When I went to his house to prepare it for sale, not one of those owls that had lived in that house all those remained. All that was left was chipped China, boxes of moth eaten blankets and two horrid couches. What he left behind was hauled into a container and dumped. The shining legacy he had worked so hard to create is currently disintegrating into landfill. Gramps is decomposing just like his belongings crammed and smashed into the dirt. His human presence is gone. Yet, through the medicine and mystery of animals, his spirit lives through the owl. After all, my Grandfather was the owl.

Whenever the owl appeared in my path I would despise its existence, in whatever form it presented itself. Whether it was one of those wide eyed 70’s owl statues at a vintage shop, or owls printed on flannel pajamas, I saw them only as a reminder of pain and suffering - symbols of the chaos and trauma my Grandfather had created. I hated seeing him everywhere in these birds. I would scoff, and roll my eyes. With each owl sighting, my heart would harden around the hurt. I hoped, that by toughening up, I wouldn’t feel that cutting pain in the softest parts of my heart. An insatiable mass of grief grew from the place of his death. I protected this grief with a thick layer of refusal and resentment. It has taken years, but I have begun to let my self lose from the hate I bound us both to. By scorning the owl, I was rejecting him. I was disrespecting his attempt to show up and seek me out. I was denying him forgiveness and denying the owl the medicine it wanted to bring. Wherever I would go, the owl would find me.

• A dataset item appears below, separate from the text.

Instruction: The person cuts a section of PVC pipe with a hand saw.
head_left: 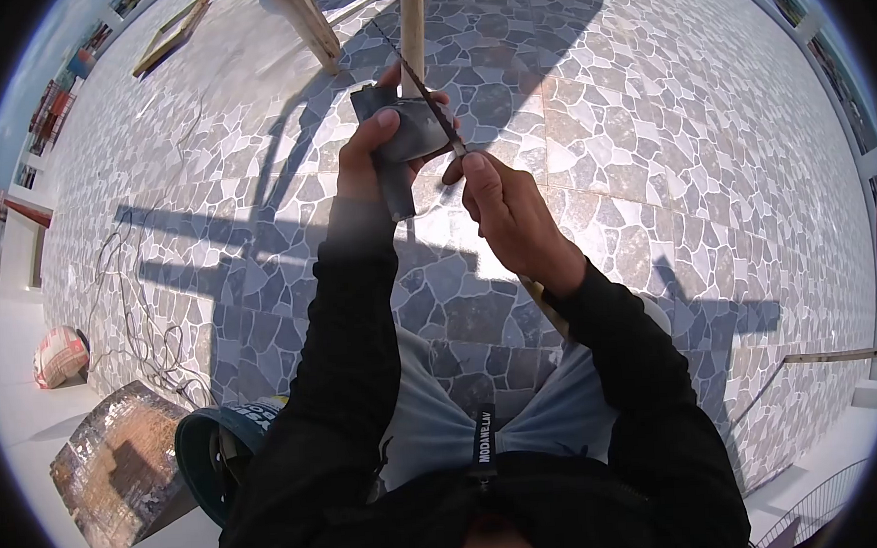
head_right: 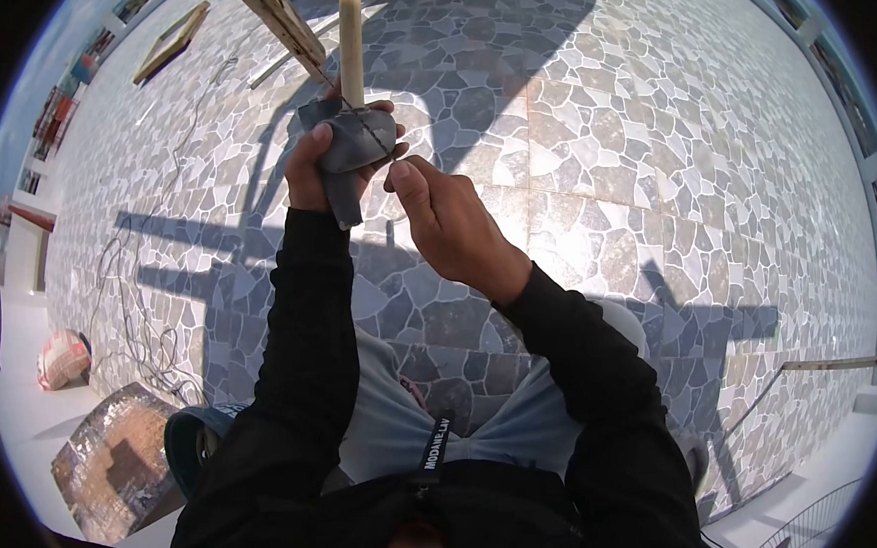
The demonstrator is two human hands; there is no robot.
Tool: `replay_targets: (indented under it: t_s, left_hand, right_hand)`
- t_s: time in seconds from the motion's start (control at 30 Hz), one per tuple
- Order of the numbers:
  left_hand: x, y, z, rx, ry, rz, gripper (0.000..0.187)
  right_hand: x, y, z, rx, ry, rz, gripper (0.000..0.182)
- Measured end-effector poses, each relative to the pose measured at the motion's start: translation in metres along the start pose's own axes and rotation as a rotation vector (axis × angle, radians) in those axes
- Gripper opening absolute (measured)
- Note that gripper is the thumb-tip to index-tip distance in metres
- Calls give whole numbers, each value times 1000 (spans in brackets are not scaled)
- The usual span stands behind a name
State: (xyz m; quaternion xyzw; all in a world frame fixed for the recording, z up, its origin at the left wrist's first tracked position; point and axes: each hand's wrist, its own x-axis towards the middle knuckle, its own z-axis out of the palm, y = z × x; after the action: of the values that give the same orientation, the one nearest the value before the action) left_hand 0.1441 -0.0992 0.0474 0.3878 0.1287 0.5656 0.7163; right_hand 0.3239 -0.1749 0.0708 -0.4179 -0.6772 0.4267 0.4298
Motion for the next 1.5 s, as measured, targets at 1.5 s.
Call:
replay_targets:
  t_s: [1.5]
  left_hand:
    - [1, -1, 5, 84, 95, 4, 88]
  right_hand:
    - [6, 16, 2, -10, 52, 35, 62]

At a certain point, I chose to forgive and undo the heavy armour I guarded my heart with. Now, I welcome and await the arrival of Gramps as the owl. Most nights, an owl hoots outside my window. I take comfort in its gentle song and my Grandfather’s wise presence. Gramps visits when and where he is needed - he visited my mother and me night of his son’s death. Gramps was there. And remains so. He travels by flight. He watches with those round owl eyes. He comforts me when all the pieces are missing. And reminds me with soft hoots that while I may not see him in the dark, he stands watch with those round owl eyes.

I said that owls run in the family - and they do. The full moon face of a white barn owl has found its way to me. My own owl. It visits at night. It flies into my dreams, and lightly perches on my shoulder. This gentle being sees through the shadows and flies between the worlds. It brings back wisdom and teaches me to be unafraid to traverse the darkness. It brings light to the shadows. I have come to understand this owl - the white barn owl with wings of gold. I feel it both as a gift from the animals and a gift from Gramps. This is his way of keeping staying close and keeping me safe. The moon owl is his way of offering me the wisdom and guidance he himself was never able to impart. My Grandfather is the owl, and his spirit lives in that great feathered being.